Activity
What is needed here is every line of the records that includes "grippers".

Exercise input
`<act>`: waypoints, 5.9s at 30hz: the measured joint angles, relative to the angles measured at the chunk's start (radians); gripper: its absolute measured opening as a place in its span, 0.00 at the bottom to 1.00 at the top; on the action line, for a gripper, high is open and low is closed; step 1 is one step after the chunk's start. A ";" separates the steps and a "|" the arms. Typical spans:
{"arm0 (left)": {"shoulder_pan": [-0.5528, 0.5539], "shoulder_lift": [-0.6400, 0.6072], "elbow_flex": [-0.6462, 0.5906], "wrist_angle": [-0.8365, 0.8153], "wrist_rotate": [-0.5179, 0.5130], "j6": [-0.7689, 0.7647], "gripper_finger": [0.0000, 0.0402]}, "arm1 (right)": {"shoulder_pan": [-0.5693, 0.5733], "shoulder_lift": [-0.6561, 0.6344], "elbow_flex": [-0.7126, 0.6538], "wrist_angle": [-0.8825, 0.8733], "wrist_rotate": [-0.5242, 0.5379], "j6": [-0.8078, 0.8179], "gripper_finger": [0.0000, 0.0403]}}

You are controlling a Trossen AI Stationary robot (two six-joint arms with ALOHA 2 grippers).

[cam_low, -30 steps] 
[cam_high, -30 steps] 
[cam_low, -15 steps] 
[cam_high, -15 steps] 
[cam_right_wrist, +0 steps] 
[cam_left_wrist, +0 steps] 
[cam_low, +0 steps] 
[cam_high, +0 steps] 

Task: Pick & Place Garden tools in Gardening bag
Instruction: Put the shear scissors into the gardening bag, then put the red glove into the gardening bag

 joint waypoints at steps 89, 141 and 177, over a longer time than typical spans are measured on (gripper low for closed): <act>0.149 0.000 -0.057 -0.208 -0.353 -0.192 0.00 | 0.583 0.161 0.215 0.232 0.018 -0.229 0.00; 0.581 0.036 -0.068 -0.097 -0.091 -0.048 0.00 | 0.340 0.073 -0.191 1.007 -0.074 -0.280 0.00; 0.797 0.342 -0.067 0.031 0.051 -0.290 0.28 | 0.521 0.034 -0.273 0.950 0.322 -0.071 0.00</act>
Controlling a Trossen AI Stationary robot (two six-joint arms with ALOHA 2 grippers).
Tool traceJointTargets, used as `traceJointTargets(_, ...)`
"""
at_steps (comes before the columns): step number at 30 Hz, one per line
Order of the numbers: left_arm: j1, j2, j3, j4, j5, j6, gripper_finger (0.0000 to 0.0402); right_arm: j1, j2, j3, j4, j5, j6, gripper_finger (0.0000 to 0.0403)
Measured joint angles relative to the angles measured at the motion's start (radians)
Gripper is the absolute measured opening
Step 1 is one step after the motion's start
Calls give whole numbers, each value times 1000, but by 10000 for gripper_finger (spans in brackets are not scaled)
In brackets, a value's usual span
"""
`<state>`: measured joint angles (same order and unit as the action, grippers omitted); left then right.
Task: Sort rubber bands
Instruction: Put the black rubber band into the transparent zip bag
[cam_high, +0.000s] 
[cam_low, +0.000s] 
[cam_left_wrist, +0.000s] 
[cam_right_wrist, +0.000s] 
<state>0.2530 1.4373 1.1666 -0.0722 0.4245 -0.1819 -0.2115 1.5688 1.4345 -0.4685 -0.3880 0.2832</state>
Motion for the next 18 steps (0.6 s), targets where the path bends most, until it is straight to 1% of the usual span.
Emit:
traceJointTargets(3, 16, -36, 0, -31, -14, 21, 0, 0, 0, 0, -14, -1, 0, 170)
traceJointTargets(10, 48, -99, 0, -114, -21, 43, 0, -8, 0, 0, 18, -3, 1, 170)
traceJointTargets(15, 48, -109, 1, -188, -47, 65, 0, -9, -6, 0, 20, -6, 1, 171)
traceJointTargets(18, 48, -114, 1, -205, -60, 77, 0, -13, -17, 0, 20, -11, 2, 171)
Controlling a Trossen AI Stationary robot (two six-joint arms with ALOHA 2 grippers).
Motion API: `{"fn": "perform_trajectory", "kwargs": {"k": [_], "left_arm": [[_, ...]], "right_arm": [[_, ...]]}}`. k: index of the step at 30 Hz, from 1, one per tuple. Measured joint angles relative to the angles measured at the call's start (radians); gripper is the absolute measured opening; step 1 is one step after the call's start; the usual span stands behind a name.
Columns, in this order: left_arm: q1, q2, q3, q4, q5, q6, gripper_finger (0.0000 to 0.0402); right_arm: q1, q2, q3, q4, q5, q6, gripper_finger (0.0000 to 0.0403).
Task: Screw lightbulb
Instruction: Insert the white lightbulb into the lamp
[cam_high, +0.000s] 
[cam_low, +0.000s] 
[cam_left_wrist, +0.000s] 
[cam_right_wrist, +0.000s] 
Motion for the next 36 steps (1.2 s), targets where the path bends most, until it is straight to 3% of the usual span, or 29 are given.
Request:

Result of the exercise
You are controlling a Trossen AI Stationary robot (two six-joint arms with ALOHA 2 grippers).
Controlling a Trossen AI Stationary robot (two six-joint arms with ALOHA 2 grippers).
`<state>`: measured joint angles (same order and unit as the action, grippers omitted); left then right.
Controlling a Trossen AI Stationary robot (two six-joint arms with ALOHA 2 grippers).

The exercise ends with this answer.